■ The task ■
From the data below, return each line in which the string "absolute" is found.

■ Information supplied ■
_ _ _

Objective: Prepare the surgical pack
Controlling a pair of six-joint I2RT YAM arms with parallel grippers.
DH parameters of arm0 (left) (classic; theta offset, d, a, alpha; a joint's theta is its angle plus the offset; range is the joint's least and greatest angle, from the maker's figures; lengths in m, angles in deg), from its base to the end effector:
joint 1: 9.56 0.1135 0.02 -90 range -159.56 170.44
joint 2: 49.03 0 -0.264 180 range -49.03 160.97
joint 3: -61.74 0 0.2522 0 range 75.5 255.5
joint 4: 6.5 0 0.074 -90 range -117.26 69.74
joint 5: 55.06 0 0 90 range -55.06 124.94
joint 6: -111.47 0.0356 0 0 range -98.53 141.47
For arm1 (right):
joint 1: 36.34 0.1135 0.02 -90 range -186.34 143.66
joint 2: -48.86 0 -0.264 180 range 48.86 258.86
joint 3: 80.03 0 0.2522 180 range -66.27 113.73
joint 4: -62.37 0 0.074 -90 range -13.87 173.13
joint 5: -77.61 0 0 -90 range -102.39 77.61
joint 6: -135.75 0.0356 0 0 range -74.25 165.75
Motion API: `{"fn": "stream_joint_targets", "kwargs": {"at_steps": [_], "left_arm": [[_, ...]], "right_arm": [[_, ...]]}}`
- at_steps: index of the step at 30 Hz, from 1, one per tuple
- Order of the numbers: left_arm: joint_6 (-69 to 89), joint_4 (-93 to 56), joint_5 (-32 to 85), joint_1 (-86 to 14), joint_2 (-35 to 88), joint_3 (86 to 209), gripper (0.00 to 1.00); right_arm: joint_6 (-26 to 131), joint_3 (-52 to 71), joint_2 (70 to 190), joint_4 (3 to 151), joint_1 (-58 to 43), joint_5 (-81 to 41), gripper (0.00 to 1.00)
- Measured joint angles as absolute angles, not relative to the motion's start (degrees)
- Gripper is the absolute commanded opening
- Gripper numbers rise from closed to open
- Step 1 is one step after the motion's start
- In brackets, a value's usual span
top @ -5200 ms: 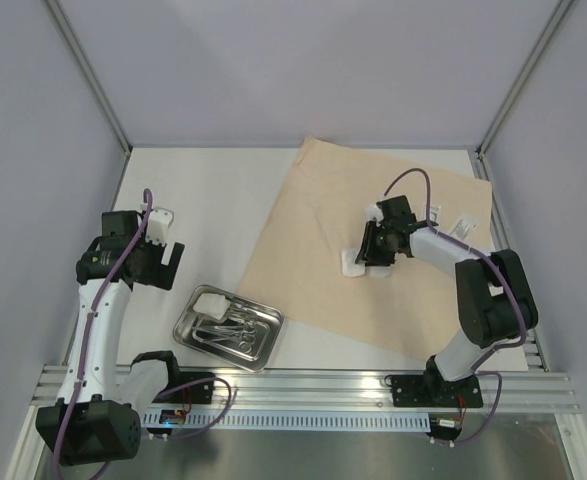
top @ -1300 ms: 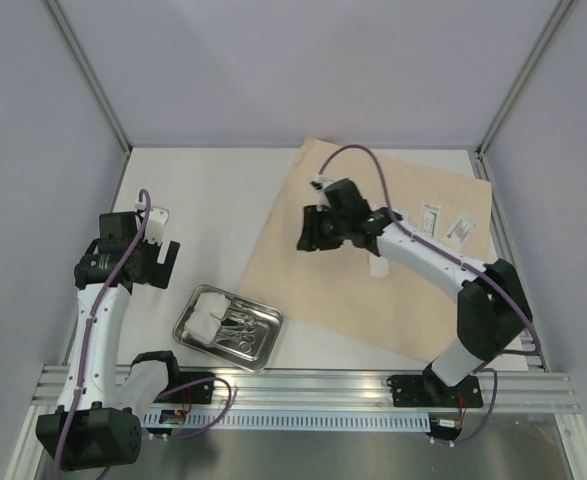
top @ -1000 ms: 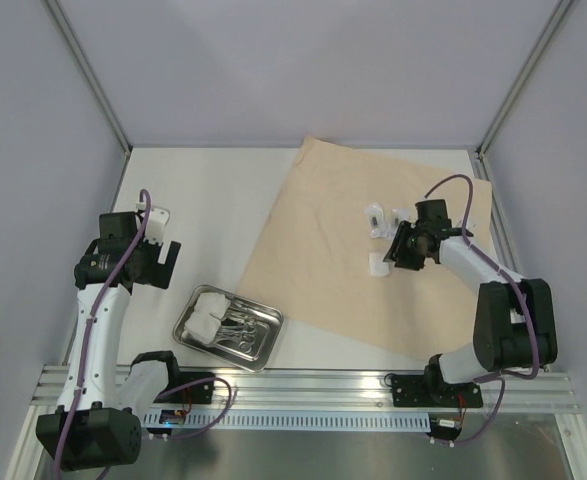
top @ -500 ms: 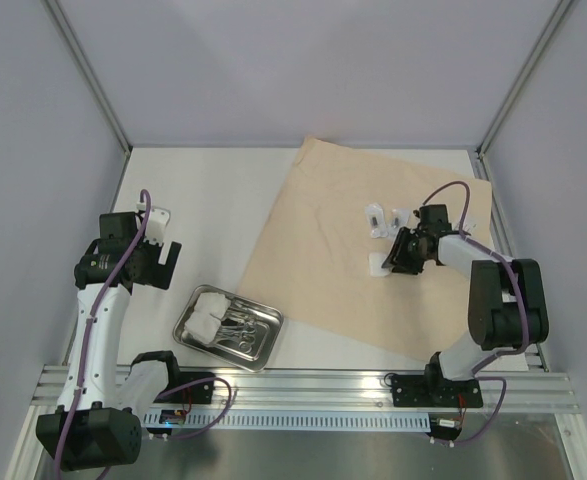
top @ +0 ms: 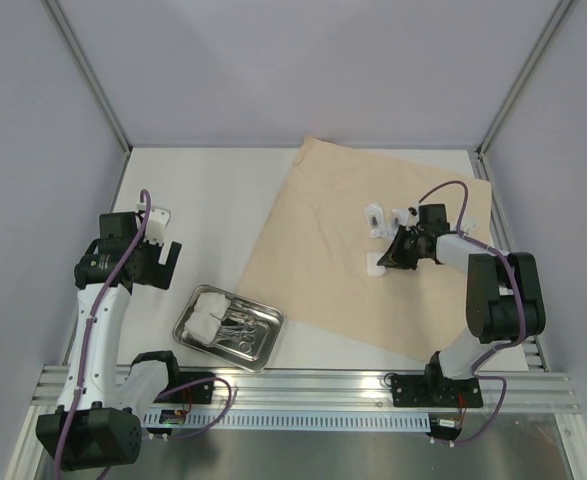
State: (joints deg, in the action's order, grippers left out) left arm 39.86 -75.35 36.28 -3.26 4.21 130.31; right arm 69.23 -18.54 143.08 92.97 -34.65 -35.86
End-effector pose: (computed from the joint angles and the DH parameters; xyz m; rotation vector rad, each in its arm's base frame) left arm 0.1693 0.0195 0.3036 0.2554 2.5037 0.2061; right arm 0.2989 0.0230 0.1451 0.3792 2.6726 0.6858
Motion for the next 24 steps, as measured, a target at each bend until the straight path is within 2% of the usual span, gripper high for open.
{"fn": "stream_joint_targets", "kwargs": {"at_steps": [8,12,16,20,24], "left_arm": [[39.9,-75.3,36.3,-3.3,4.2,130.3,1.0],[39.9,-75.3,36.3,-3.3,4.2,130.3,1.0],[39.8,-75.3,36.6,-3.3,4.2,130.3,1.0],[39.7,-75.3,37.7,-3.3,4.2,130.3,1.0],[39.7,-75.3,38.9,-3.3,4.1,130.3,1.0]], "right_arm": [[68.8,-17.3,139.6,96.4,-31.5,-34.9,0.01],[65.1,-10.2,135.5,100.5,-19.1,-32.8,0.01],[61.2,1.3,136.0,100.3,-2.5,-34.7,0.0],[58.5,12.9,143.6,100.6,8.4,-37.3,0.0],[56.2,25.8,157.4,103.2,15.0,-38.2,0.0]]}}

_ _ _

■ Written reply ■
- Measured joint angles as absolute angles, not relative to the motion's start (degrees)
- Gripper is the absolute commanded opening

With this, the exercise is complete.